Wednesday, 7 May 2014

Joint Oireachtas Committee on Environment, Culture and the Gaeltacht

Current Housing Demand: Discussion (Resumed)

1:30 pm

Mr. Pat Doyle:

I echo what Ms McKillion stated. It is also not suitable for specialist housing associations such as the Peter McVerry Trust which works with the more lower threshold groupings. One cannot apply to build 20 units in one location for very difficult and challenging people. One needs a pepperpot approach with scattered housing, for which acquisitions are perfect.

To answer Deputy Kitt's question on youth homelessness, this will always be an issue so long as large amounts of alcohol are consumed in homes. So long as alcohol is readily available from off-licences there will be family violence and break up and generally young people walk in response to this. There is also the issue of parents prematurely dying because of alcohol and drug misuse and children walk away.

In the past week we picked up two teenagers aged 19 and 17. Their parents had died prematurely and the younger child was in the care of the older child, whom we still consider a child but whom the State considers an adult. Their landlord increased the rent and they walked. We were asked to pick them up between Gardiner Street and Dorset Street. We did so and they have been housed. We also picked up two brothers, aged 20 and 17, at a railway station on the south side. We received a call from Irish Rail to state they were sleeping in the railway station. They had never been in homeless services but their mother fled from domestic violence and while the mother and young daughters were taken into a refuge, the two boys were not. It was considered to be a child protection issue to have them in a refuge with younger children. They were left to sleep in the railway station and we picked them up.
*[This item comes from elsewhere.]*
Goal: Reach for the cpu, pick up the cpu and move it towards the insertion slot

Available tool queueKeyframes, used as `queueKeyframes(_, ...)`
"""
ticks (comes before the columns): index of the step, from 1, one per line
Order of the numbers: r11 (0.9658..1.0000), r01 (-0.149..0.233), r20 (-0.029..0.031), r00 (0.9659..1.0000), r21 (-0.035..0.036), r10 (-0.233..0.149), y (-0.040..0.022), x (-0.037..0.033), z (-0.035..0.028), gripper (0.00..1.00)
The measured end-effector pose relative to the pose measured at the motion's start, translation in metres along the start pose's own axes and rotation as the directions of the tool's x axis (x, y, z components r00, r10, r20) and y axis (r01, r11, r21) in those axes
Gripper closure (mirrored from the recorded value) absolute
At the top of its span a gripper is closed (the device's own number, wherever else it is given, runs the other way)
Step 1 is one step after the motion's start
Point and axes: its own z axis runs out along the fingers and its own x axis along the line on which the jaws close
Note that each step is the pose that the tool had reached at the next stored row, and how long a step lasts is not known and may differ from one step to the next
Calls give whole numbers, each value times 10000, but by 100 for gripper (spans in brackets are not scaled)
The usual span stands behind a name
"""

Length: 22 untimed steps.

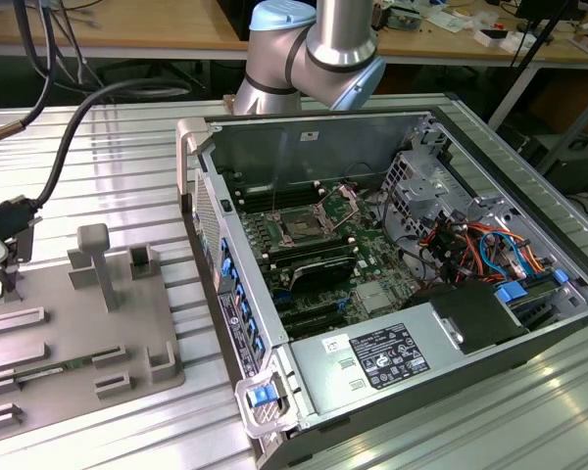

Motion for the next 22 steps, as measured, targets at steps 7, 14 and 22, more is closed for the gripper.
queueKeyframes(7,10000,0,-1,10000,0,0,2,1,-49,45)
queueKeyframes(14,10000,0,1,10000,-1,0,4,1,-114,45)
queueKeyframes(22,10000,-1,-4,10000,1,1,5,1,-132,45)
We will always have a problem with youth homelessness and the issue is how we respond to it and the services we put in place. We could support the two boys in an apartment setting where we visit them. They do not need to come into homeless services, or to be introduced to drugs and criminality in the city centre. We could house them in an apartment and visit them daily if we had access to apartments. The difference between now and two years ago is that back then we would have put them into private rented accommodation, paid a deposit upfront and then seen what we could get back from the Department of Social Protection later, but now we compete with 22 other people for the same private rented accommodation. This is why we need a return to acquisitions.